Friday, June 5, 2015

What A Difference One Person Can Make!

By Judith Ashley

Beading The Odds is the inspiration of a friend of mine, Juanita Garnow. After retirement, Ms. Garnow made the decision to become a volunteer. She has always been a strong supporter of animals, having at least two dogs as pets at any one point in time.

Initially she volunteered with Project Pooch, a non-profit group that rescues abandoned and abused dogs and works with Oregon’s Juvenile Justice system. Young men at McClaren School for Boys apply for the opportunity to have a dog assigned to them. These young men are responsible for the care and training of their dog. Upon ‘graduation’, the dogs are adopted by vetted families. This program’s impact on young men has been profound. Less than 1% of the youth involved in Project Pooch have reoffended.

However, as awesome as Project Pooch is, that program isn’t what this post is about.

Through her volunteering with Project Pooch, Ms. Garnow learned there were youth at McClaren who self-identified as Native Americans. She offered to teach them beading techniques so they could connect at a different level to their heritage.

That’s how Beading The Odds came into being. Ms. Garnow single-handedly has raised money to purchase supplies, garnered donations of beads and equipment, invited other beaders to join her on Sundays when she meets with these young men and teaches and encourages and supports them in their work. She also takes their finished projects and sets up tables at various functions in order to sell the necklaces, bracelets and earrings the youth create.

Recently, Ms. Garnow had a table at The Gathering of the Guilds, a large event where members of various craft guilds sell their wares. Although there were a couple of other people who helped out, for the most part it was Ms. Garnow selling the items. Over the weekend of The Gathering of the Guilds, Ms. Garnow sold just over $1,000.00. These funds go directly into accounts the youth have at McClaren. All of Ms. Garnow’s time, effort, energy, enthusiasm and encouragement are donated.

While selling at The Gathering of the Guilds, a woman from Washington state stopped by. She was excited about what Ms. Garnow was doing and said she wanted to see if she could get this type of program started in her state.

What I’m inspires me is hearing the stories of the changes these young men are making as they find someone who is committed to them learning a new skill, something that they can use to help support themselves when they are released or that they can use to make gifts for family members and friends.

Underneath it all, they know that Ms. Garnow is there because she cares about them as individual young people. She is a volunteer and receives no remuneration for her time.

Her payment is seeing "the guys" gain new skills, grow in confidence in using those skills, become thoughtful about how these skills can fit into their life after release. Sunday night or sometime on Monday we talk. I hear the exuberance in her voice as she tells me how her time teaching the art of beading to these young men fills her heart. The joy and happiness she feels infuses her words and wraps around me. When we part, I’m uplifted because I know that her work makes a huge difference in the lives of each of the 12 young men currently in Beading The Odds. I’m not surprised this is one of the most popular programs offered and that there is a waiting list.

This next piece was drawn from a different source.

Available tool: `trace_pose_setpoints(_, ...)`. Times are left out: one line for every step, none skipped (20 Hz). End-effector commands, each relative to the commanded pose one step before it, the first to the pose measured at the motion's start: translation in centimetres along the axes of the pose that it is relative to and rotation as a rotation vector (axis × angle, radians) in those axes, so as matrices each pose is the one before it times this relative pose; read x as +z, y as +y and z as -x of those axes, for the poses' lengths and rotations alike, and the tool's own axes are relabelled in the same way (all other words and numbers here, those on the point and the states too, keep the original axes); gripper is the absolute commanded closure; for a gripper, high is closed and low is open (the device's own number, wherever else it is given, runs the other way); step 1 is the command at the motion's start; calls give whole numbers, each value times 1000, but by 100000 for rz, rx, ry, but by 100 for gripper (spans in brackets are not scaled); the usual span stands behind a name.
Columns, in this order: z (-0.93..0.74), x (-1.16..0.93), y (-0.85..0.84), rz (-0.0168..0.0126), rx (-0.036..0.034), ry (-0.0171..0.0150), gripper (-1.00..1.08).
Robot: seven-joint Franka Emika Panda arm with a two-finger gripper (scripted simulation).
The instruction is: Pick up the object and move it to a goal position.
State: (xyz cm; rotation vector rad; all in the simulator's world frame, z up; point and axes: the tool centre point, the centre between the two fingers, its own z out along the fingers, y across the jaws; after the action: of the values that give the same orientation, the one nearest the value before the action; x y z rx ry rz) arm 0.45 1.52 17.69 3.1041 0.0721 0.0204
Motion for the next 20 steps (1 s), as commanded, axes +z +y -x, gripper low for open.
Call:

If you are interested in learning more about Beading The Odds, donating material, or making a contribution, please contact me at and I’ll forward your email to Ms. Garnow.

Judith Ashley, the author of The Sacred Womens Circle series, writes romantic fiction that honors spiritual traditions that nourish the soul. You can learn more by visiting her website and her Windtree Press author page.


Paty Jager said...

Hi Judith!
Your friend is a very caring individual. That is wonderful she gives her time to help the boys.

Judith Ashley said...

She is a very caring person both for four legged and two legged beings. Thanks for commenting, Paty. BTW: you remind me of her in some ways because of the time you donate to judge 4-H. I know you are making a difference in the lives of the young people you are in contact with also.

Diana McCollum said...

Your friend is a true hero! I really enjoyed reading about her and how she makes a difference with those troubled young boys.

Maggie Lynch said...

Your friend is proof that one person can change the world. By volunteering close to home, by valuing individuals no matter what they have done in the past, by believing that people have good in them and want a chance to express who they are she has made a difference in each young man's life. One never knows how that life will play out, but I'll bet that many of them will turn around and give back themselves in some way.

A true heroine and an amazing person. Thank you for sharing her story.

Judith Ashley said...

Thank you Diane. She does make a difference not just on Sunday when she is with them, but a difference that is visible throughout the next week.

I totally agree with you, Maggie. Some of them are already making different decisions about who they are and what they can accomplish in life.